In 1774, he emigrated to Philadelphia; it is thought that he may have been persuaded to do so by Benjamin Franklin. In Philadelphia he again went into business as a printer, but received little work; he printed the Lettre adressée aux habitants de la province de Québec, ci-devant le Canada (Letter to the Inhabitants of Canada) for the Continental Congress in 1775, and travelled to Montreal the following year to set up a printing press in the newly captured city.

As the Americans withdrew from Montreal, he was arrested and imprisoned, but released later in the year; however, he managed to publish several works in 1776.

In 1778, he founded the Gazette Littéraire de Montréal, edited by Valentin Jautard.

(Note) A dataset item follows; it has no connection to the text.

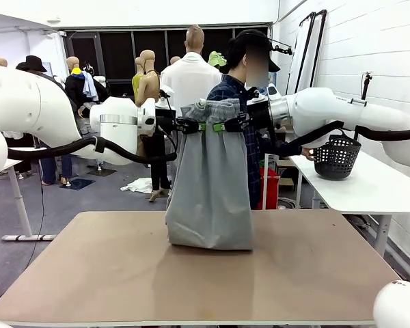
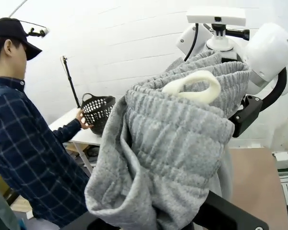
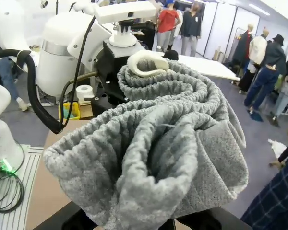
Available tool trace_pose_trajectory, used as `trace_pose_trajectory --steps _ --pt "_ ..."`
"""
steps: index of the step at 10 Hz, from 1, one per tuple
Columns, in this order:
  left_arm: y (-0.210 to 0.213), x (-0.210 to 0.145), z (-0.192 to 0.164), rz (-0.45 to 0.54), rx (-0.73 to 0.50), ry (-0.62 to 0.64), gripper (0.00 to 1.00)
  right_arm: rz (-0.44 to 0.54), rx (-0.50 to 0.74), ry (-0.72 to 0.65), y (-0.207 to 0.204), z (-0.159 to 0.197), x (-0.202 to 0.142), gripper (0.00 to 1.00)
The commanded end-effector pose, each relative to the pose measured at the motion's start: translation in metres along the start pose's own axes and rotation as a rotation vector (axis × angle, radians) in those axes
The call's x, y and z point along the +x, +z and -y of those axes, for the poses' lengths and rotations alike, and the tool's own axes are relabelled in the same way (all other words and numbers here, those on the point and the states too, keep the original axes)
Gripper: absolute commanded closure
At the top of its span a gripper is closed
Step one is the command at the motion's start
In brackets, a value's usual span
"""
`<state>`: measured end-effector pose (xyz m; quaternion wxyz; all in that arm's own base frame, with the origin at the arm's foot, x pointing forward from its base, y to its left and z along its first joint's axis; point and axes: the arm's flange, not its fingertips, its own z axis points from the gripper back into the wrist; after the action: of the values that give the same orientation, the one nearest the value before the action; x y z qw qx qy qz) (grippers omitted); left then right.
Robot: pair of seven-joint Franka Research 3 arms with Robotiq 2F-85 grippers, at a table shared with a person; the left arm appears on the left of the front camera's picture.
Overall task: Fold the training pants.
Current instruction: Fold the Training pants in half.
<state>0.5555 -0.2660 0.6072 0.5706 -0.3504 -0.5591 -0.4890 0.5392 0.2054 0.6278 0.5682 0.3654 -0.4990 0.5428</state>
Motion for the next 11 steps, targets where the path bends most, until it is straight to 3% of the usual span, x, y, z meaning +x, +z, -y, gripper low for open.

Both were arrested in 1779 for sedition, and imprisoned for three years; on his release, Mesplet was $5,000 in debt but quickly dealt with his creditors. In 1785, he published La Gazette de Montréal, now the Montreal Gazette, the successor to the suspended Gazette Littéraire.

In total, he published some seventy or eighty works, in French, English, Latin, and Iroquois; ten of these ran to more than a hundred pages, and another seven were almanacs.